PROBLEM DETAILS
From the listing below, extract every line in which the word "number" appears.

· · · · · · ·

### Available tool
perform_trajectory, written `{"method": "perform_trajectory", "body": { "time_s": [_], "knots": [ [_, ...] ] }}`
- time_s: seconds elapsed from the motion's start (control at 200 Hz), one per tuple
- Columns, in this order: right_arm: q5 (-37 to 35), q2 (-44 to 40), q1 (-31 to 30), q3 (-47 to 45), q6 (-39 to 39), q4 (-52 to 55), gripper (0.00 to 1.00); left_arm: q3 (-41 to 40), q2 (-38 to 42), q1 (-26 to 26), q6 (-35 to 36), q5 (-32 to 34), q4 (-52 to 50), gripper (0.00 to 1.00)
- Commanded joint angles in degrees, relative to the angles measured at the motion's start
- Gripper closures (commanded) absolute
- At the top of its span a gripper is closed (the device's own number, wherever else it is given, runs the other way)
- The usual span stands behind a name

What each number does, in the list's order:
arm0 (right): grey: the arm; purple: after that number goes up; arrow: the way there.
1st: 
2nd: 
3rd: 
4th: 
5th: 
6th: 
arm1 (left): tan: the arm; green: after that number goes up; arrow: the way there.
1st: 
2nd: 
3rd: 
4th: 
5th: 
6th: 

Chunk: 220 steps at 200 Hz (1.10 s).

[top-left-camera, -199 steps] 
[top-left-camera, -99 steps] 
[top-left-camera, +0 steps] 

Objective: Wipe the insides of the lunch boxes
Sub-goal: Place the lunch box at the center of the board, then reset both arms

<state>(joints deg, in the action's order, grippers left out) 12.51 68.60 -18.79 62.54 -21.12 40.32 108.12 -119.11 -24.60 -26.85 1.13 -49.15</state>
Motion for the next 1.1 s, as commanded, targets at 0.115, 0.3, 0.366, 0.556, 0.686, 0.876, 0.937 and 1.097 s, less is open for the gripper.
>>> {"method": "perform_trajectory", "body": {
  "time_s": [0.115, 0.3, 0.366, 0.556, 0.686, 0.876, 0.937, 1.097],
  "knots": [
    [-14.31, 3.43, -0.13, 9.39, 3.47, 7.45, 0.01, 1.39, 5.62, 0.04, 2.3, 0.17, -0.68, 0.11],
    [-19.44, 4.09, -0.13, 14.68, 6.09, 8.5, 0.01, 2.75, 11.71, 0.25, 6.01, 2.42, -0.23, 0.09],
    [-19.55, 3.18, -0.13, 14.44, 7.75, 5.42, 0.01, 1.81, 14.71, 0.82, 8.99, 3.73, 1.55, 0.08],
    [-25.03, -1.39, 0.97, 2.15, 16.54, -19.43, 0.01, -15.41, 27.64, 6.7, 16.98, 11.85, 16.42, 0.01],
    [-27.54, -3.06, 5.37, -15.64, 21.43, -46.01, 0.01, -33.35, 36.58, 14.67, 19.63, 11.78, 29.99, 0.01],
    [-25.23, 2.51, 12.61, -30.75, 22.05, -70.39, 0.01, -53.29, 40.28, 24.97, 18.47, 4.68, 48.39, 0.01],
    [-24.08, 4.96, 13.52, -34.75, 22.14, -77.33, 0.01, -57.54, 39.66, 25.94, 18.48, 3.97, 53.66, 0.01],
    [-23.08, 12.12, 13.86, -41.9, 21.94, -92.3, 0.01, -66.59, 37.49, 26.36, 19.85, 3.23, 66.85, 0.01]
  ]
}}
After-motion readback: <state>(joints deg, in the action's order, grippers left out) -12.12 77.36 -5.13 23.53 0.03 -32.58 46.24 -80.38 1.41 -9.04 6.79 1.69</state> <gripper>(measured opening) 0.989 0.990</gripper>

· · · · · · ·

RESPONSE BOX
- At the top of its span a gripper is closed (the device's own number, wherever else it is given, runs the other way)
What each number does, in the list's order:
arm0 (right): grey: the arm; purple: after that number goes up; arrow: the way there.
arm1 (left): tan: the arm; green: after that number goes up; arrow: the way there.

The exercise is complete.